§ Instructions to follow
Check each line of the listing below for the string "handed", then copy every line that has it.

§ Dataset extract

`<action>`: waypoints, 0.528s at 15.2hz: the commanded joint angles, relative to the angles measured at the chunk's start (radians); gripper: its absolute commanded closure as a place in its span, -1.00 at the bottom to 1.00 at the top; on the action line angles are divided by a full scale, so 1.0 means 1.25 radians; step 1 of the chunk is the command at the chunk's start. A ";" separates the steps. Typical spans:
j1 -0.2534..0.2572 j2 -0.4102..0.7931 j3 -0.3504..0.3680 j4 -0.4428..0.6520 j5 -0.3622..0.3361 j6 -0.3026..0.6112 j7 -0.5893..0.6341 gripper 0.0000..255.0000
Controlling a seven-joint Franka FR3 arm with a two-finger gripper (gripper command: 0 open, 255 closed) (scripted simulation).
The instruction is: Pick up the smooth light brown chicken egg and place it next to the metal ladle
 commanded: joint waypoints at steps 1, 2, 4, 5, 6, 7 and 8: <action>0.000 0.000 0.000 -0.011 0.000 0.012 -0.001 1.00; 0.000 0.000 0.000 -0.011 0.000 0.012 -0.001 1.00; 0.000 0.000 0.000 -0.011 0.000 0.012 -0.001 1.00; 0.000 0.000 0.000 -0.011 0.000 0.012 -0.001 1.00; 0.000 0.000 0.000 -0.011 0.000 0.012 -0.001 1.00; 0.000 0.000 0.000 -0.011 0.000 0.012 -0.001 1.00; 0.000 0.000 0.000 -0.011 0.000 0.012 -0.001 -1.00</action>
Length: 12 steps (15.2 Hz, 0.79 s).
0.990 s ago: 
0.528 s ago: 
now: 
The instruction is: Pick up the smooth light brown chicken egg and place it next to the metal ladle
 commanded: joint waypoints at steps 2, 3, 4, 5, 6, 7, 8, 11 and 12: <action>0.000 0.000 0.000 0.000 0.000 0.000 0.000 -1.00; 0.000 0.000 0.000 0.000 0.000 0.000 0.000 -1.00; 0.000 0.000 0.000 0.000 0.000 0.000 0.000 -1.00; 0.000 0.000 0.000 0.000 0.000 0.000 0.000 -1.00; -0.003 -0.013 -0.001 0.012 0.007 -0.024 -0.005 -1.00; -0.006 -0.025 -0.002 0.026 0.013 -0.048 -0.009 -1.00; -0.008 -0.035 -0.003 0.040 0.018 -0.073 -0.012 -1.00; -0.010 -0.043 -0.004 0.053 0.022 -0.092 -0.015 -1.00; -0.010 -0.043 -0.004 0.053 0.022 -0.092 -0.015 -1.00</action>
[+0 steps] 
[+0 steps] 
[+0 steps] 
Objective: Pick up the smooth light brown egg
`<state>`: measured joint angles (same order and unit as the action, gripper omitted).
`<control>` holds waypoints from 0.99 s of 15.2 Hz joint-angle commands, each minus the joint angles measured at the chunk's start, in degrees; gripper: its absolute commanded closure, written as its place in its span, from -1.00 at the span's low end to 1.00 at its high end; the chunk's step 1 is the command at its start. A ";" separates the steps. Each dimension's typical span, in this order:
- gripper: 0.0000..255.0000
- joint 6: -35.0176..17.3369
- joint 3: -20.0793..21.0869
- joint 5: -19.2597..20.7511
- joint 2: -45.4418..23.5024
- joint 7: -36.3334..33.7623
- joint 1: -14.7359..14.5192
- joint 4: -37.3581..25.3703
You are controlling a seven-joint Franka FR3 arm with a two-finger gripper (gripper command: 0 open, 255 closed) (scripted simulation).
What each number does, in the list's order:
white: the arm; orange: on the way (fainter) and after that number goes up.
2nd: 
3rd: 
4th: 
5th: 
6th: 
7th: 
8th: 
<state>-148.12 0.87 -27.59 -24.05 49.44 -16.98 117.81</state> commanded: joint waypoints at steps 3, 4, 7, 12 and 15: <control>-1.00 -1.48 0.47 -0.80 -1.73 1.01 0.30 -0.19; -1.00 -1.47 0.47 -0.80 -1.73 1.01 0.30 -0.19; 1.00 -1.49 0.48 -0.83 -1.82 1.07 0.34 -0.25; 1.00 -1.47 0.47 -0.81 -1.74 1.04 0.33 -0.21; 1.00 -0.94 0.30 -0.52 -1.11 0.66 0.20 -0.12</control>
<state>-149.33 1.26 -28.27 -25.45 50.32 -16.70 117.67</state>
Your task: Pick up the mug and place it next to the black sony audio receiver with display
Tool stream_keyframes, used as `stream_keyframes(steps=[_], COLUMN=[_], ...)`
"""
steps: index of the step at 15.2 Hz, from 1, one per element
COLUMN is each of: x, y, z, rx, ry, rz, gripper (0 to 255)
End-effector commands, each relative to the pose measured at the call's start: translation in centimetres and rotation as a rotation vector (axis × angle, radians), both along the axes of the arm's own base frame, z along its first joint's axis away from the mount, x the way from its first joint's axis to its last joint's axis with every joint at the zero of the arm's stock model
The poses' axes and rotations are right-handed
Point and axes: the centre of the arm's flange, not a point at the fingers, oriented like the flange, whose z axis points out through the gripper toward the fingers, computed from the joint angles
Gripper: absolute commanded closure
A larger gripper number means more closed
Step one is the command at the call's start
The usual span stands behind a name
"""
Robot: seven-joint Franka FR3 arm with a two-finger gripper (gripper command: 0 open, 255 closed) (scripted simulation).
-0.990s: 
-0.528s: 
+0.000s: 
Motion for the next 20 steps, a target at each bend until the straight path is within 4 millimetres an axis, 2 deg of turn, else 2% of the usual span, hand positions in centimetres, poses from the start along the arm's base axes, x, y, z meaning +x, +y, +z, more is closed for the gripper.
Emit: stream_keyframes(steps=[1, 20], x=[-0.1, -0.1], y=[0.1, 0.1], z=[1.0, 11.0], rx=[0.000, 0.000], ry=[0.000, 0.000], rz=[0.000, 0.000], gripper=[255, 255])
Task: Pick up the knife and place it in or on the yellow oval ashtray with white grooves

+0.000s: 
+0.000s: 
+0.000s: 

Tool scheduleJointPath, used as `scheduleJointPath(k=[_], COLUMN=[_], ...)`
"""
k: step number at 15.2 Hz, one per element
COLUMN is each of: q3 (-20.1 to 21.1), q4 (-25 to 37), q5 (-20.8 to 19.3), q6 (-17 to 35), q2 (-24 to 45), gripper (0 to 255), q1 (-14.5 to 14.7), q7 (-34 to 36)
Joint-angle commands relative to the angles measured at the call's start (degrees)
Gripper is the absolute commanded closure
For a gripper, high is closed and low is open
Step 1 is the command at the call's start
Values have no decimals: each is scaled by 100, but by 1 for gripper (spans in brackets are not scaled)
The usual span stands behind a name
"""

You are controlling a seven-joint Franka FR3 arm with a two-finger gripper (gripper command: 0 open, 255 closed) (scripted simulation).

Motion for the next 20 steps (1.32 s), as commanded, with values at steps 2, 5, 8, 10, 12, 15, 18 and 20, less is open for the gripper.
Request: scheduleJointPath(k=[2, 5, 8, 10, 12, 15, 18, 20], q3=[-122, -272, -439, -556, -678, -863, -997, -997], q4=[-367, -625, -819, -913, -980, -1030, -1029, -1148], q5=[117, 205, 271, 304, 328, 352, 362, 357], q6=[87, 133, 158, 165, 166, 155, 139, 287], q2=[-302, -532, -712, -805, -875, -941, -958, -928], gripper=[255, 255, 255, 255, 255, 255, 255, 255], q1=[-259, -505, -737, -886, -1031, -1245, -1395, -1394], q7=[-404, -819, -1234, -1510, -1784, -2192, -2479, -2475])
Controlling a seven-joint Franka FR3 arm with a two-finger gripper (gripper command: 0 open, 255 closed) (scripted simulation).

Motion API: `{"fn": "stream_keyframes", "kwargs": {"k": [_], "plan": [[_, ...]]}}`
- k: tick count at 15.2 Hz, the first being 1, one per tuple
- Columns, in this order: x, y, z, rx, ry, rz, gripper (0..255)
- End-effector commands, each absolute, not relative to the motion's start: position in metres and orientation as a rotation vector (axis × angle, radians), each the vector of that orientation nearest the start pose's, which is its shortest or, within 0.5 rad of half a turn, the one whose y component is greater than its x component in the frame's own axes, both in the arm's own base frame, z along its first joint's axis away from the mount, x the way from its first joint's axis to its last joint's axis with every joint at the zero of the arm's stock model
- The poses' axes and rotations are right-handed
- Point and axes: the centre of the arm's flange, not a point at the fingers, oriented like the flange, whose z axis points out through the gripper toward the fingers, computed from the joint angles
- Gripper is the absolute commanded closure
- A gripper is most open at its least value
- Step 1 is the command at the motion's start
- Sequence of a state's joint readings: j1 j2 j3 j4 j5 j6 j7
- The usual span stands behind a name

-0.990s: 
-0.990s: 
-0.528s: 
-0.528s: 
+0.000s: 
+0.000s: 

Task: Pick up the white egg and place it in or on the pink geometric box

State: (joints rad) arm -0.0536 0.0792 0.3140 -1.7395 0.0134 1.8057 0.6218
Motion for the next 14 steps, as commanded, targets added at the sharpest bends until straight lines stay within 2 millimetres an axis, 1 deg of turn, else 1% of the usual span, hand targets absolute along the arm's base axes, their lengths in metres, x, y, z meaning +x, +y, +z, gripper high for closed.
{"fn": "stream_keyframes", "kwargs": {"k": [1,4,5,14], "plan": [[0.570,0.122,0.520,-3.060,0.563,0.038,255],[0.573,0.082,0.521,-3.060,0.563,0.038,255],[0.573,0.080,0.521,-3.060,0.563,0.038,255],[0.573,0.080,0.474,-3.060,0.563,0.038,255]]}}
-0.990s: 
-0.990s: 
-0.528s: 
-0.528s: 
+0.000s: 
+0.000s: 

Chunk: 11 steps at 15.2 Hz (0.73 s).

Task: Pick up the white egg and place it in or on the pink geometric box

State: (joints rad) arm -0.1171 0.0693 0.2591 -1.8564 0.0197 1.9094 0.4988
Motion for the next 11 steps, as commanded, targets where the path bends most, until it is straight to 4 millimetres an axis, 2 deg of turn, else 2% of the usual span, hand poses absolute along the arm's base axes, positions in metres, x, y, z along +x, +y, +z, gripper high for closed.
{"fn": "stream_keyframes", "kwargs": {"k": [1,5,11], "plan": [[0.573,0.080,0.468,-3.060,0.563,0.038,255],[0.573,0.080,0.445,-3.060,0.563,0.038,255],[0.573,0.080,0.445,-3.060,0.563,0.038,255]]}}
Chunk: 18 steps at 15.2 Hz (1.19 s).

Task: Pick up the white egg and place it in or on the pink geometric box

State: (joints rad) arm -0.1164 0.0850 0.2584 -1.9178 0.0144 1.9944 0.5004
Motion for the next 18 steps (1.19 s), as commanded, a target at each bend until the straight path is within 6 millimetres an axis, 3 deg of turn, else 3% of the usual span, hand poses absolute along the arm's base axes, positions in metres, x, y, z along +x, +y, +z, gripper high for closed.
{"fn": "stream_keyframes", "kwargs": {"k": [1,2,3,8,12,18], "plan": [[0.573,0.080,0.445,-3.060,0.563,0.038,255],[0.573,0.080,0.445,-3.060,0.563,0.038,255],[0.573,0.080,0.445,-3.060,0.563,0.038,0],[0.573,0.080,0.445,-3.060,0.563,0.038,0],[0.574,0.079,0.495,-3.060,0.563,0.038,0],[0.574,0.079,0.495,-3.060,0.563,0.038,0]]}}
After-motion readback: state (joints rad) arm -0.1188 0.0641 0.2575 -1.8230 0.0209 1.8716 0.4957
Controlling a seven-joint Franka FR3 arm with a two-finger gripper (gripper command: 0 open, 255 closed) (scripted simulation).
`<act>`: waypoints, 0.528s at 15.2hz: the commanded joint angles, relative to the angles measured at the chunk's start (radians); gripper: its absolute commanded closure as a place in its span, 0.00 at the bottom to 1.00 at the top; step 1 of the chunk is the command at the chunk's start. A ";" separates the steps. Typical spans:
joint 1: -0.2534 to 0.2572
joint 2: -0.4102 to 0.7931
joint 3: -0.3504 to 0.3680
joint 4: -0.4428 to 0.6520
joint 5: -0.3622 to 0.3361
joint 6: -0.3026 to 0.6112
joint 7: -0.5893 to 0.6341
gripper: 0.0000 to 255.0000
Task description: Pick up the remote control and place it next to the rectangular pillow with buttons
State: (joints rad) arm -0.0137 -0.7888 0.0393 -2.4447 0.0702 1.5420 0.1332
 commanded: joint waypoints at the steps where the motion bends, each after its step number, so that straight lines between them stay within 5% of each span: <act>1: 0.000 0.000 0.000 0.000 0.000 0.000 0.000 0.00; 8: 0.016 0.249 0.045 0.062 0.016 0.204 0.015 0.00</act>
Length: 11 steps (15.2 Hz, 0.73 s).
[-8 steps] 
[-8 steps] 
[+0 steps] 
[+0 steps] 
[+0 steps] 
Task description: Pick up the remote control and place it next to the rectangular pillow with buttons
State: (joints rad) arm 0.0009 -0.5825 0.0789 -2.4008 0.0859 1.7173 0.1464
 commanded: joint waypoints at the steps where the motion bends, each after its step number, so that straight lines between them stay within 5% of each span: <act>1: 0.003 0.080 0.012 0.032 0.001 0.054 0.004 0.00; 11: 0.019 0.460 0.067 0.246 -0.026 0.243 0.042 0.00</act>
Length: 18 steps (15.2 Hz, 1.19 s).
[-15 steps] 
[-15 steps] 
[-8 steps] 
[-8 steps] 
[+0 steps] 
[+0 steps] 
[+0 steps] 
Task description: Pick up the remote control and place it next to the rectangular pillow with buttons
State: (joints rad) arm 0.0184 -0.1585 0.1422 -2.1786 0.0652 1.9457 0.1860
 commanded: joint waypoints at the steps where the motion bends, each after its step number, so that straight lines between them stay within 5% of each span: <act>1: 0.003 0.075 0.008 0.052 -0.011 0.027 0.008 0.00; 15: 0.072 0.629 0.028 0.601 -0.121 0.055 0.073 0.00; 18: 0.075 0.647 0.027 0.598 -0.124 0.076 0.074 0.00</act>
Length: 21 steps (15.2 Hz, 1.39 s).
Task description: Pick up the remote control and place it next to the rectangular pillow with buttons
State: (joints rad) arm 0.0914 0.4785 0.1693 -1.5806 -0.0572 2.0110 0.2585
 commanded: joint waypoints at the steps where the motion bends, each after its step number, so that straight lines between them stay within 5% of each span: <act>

§ Solution for this problem
The poses' axes and rotations are right-handed
- The poses' axes and rotations are right-handed

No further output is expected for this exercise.